Le Tai Chi me sert pour travailler mes postures et ma respiration dans la pratique de l’Aïkido.
Depuis combien de temps pratiquez-vous avec l’Aïkido Club de Montmélian ?
Je pratique depuis une vingtaine d’années, depuis la création du club.
Quelles réussites sportives vous apportent le plus de fierté ?
En Tai Chi, je passe les différents grades : je suis actuellement au 3ème dan.
En Aïkido, suite à un accident de ski et une opération du genou, je suis désormais 2ème dan avec une acception sur dossier.
Dans les deux disciplines, les grades nous permettent de nous évaluer et de connaître notre niveau.
J’enseigne également les deux disciplines.
Avez-vous des objectifs pour 2026 et plus tard ?
2025 a été une année de préparation pour mon troisième dan de Tai Chi, ce qui a engendré beaucoup de travail personnel.
En 2026, je profite d’un peu de repos tout en restant très active pour les stages d’Aïkido, principalement en encadrement des enfants et adolescents.

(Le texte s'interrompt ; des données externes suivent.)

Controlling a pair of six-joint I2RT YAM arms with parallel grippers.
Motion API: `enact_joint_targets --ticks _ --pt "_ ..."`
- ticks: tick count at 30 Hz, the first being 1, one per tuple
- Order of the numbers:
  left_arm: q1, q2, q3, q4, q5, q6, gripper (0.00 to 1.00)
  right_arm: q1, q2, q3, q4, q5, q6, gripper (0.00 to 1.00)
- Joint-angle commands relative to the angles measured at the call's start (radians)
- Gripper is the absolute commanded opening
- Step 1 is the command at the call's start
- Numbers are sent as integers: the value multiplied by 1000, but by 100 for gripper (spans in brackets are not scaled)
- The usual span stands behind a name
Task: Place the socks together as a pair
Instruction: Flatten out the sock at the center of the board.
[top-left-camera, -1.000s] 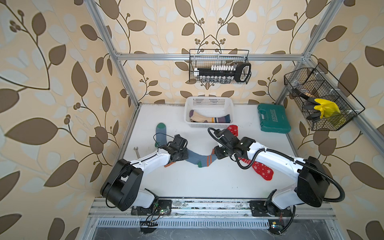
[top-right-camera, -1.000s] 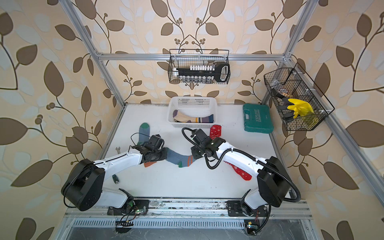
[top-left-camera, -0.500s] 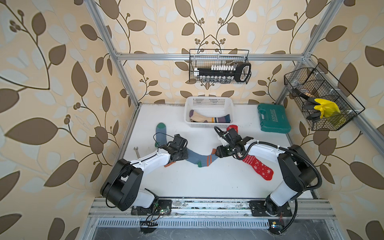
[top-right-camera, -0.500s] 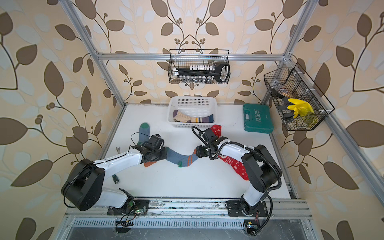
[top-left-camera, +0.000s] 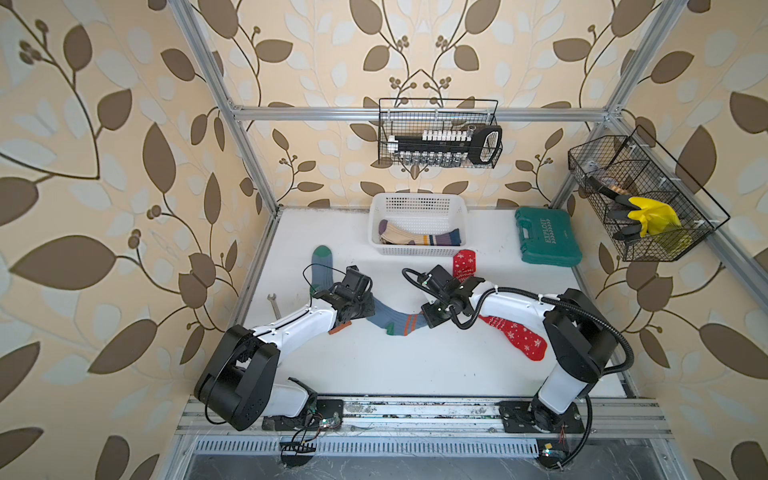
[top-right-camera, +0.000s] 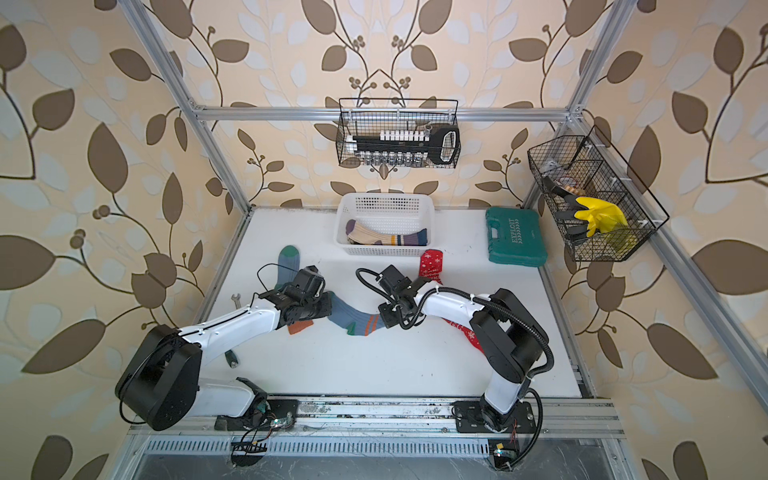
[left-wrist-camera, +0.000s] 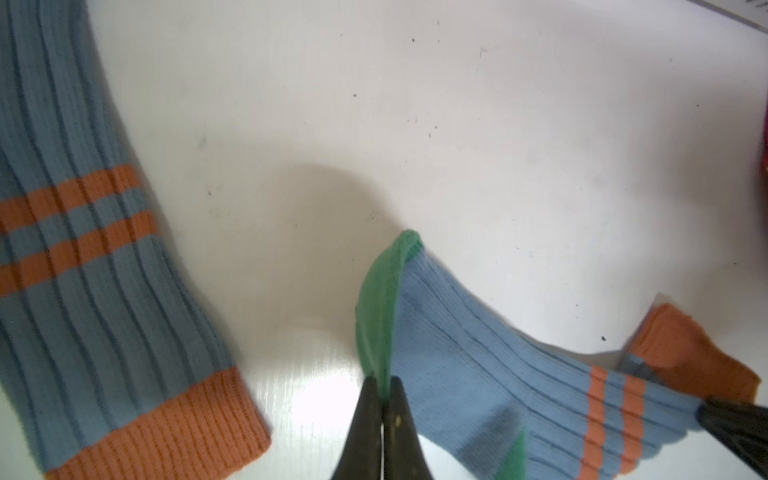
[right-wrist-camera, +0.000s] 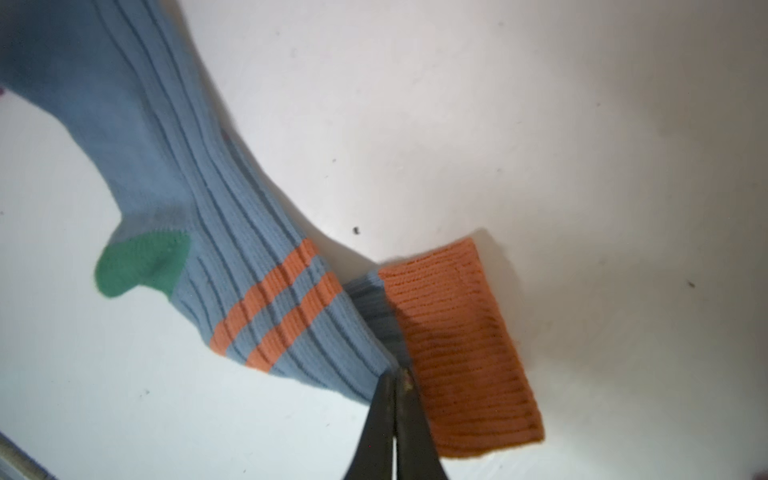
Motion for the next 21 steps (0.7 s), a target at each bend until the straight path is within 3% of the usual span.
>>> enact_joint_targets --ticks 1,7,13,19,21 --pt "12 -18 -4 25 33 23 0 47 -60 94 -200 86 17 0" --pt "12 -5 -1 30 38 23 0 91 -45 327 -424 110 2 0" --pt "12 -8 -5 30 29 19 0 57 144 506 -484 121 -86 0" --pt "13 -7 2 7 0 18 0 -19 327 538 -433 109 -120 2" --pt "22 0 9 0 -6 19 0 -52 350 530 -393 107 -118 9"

Côté Tai Chi, un stage est prévu en Allemagne en août.
La pratique de ces deux arts martiaux a-t-elle contribué à changer votre approche face aux défis de la vie ?
La réponse est OUI : beaucoup de réflexion dans les épreuves de la vie, laisser passer les colères et s'analyser pour devenir encore meilleure.
Dans un monde actuel devenu incompréhensible et où on trouve beaucoup d’irrespect, je trouve important de retrouver le respect dans ma pratique des arts martiaux. Celui-ci est primordial : nous saluons nos maîtres au début et à la fin de chaque cours.
Un message que vous souhaitez transmettre ?
Avoir une ambition dans la vie, un but, et s’y tenir.
Laisser derrière soi les principes de la génération Kleenex, pour qui tout est éphémère et qui apporte plus de négativité que de positivité, et vivre sa passion à fond. C’est ce que j’essaie de réaliser tous les jours.